During the last few-hour stretch back to my post and still a little scarred and impatient from my most recent travel excursion, our bush-taxi driver pulls over. Come On! Another stop?! goddamnit. I just wanted to be back in my gross, dust-filled apartment. Our tiny car was maxed to the limit. (Cameroonian travel takes an unnecessarily long time.) A man in a wheelchair sat next to the road with a slip of paper in his hand. The driver talked to him for a minute – it didn’t sound as if they know each other. My driver then proceeded to take the slip of paper and some money from him. He Bonne Année’d (Happy New Year’d) the man and we continued on our way.

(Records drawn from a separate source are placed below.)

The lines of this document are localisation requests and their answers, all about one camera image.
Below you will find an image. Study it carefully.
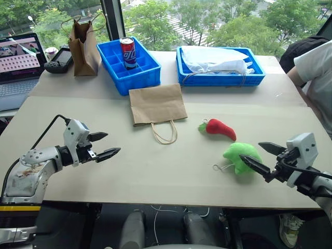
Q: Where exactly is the green plush toy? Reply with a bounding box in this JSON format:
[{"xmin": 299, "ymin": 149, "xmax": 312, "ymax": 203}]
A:
[{"xmin": 213, "ymin": 142, "xmax": 264, "ymax": 177}]

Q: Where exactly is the red chili plush toy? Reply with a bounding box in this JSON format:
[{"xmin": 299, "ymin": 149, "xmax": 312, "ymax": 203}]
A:
[{"xmin": 198, "ymin": 118, "xmax": 237, "ymax": 142}]

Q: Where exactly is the black table leg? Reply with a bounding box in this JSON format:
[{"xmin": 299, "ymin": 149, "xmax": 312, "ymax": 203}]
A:
[{"xmin": 219, "ymin": 207, "xmax": 245, "ymax": 249}]

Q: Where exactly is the grey rounded robot leg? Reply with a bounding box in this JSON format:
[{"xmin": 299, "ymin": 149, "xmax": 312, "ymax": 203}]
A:
[
  {"xmin": 183, "ymin": 211, "xmax": 218, "ymax": 246},
  {"xmin": 118, "ymin": 209, "xmax": 146, "ymax": 249}
]

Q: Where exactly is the person in white shirt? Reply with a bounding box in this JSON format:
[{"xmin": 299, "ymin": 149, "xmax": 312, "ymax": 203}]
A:
[{"xmin": 293, "ymin": 40, "xmax": 332, "ymax": 141}]

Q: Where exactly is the blue divided plastic crate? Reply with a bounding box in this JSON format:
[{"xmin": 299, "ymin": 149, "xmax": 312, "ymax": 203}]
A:
[{"xmin": 96, "ymin": 36, "xmax": 162, "ymax": 97}]

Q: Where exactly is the black window frame post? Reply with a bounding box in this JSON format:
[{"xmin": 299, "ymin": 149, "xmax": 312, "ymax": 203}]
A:
[{"xmin": 99, "ymin": 0, "xmax": 127, "ymax": 42}]

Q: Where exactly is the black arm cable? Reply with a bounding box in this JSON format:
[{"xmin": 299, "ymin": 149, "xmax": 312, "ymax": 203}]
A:
[
  {"xmin": 0, "ymin": 114, "xmax": 71, "ymax": 200},
  {"xmin": 282, "ymin": 160, "xmax": 332, "ymax": 180}
]

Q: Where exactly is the standing brown paper bag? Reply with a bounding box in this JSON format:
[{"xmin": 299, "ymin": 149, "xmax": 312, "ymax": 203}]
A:
[{"xmin": 61, "ymin": 12, "xmax": 107, "ymax": 77}]

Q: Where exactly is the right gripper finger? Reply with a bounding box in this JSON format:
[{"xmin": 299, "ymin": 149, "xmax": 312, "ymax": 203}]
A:
[
  {"xmin": 258, "ymin": 142, "xmax": 288, "ymax": 157},
  {"xmin": 239, "ymin": 154, "xmax": 272, "ymax": 179}
]

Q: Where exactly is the black handheld game console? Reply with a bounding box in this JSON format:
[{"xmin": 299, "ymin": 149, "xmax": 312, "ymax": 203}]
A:
[{"xmin": 44, "ymin": 45, "xmax": 74, "ymax": 75}]

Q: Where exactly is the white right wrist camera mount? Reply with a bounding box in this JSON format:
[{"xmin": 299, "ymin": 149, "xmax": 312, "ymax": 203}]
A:
[{"xmin": 286, "ymin": 132, "xmax": 319, "ymax": 188}]

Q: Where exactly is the flat brown paper bag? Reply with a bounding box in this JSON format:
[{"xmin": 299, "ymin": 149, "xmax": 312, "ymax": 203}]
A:
[{"xmin": 128, "ymin": 83, "xmax": 189, "ymax": 145}]

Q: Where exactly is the red and blue cola can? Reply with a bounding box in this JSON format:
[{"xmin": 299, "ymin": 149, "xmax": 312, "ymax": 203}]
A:
[{"xmin": 119, "ymin": 37, "xmax": 138, "ymax": 71}]

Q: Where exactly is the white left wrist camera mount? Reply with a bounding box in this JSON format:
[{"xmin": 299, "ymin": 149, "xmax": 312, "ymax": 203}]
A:
[{"xmin": 63, "ymin": 119, "xmax": 91, "ymax": 167}]

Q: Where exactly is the robot torso with yellow stripe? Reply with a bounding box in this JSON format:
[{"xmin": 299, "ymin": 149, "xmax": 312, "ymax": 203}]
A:
[{"xmin": 0, "ymin": 204, "xmax": 43, "ymax": 249}]

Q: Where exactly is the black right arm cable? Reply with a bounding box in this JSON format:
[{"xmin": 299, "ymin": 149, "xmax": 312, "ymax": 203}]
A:
[{"xmin": 282, "ymin": 160, "xmax": 332, "ymax": 180}]

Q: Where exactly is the white sneaker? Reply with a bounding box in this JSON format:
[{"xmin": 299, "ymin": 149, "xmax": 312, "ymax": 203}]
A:
[{"xmin": 279, "ymin": 213, "xmax": 305, "ymax": 248}]

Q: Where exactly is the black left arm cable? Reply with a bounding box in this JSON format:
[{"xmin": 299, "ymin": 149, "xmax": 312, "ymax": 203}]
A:
[{"xmin": 0, "ymin": 114, "xmax": 71, "ymax": 200}]

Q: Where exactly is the white cup with purple band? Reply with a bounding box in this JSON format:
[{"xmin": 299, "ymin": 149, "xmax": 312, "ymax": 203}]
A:
[{"xmin": 45, "ymin": 47, "xmax": 58, "ymax": 62}]

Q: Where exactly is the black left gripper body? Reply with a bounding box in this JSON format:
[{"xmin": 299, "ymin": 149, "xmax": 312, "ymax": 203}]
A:
[{"xmin": 77, "ymin": 134, "xmax": 98, "ymax": 164}]

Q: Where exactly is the white plastic bag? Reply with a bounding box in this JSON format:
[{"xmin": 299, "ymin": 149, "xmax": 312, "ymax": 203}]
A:
[{"xmin": 180, "ymin": 46, "xmax": 257, "ymax": 75}]

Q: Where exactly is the thin white cable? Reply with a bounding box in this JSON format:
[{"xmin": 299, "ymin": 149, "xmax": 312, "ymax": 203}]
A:
[{"xmin": 152, "ymin": 204, "xmax": 211, "ymax": 245}]

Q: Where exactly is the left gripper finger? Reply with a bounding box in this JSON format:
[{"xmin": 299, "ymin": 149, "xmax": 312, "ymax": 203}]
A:
[
  {"xmin": 95, "ymin": 147, "xmax": 122, "ymax": 164},
  {"xmin": 89, "ymin": 131, "xmax": 109, "ymax": 143}
]

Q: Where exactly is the grey laptop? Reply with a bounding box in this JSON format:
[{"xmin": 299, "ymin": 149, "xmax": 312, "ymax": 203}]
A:
[{"xmin": 0, "ymin": 32, "xmax": 48, "ymax": 113}]

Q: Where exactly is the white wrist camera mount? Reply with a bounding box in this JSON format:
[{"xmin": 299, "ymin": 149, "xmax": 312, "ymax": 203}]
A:
[
  {"xmin": 286, "ymin": 132, "xmax": 319, "ymax": 188},
  {"xmin": 63, "ymin": 119, "xmax": 91, "ymax": 167}
]

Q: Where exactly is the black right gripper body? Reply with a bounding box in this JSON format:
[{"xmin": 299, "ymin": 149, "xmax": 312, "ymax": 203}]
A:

I realized then that our driver had taken this stranger’s water bill to go pay it for him -- not a quick or a good time here. For nothing.
Anyway, Peace Corps Volunteers have to put with a lot of crap. It’s good, it’s bad, it’s ugly, but often it’s beautiful – making for quite the impressive balancing act. So, here’s to even more beautiful African adventures in 2012!
Bonne Année and lots of love from Cameroun!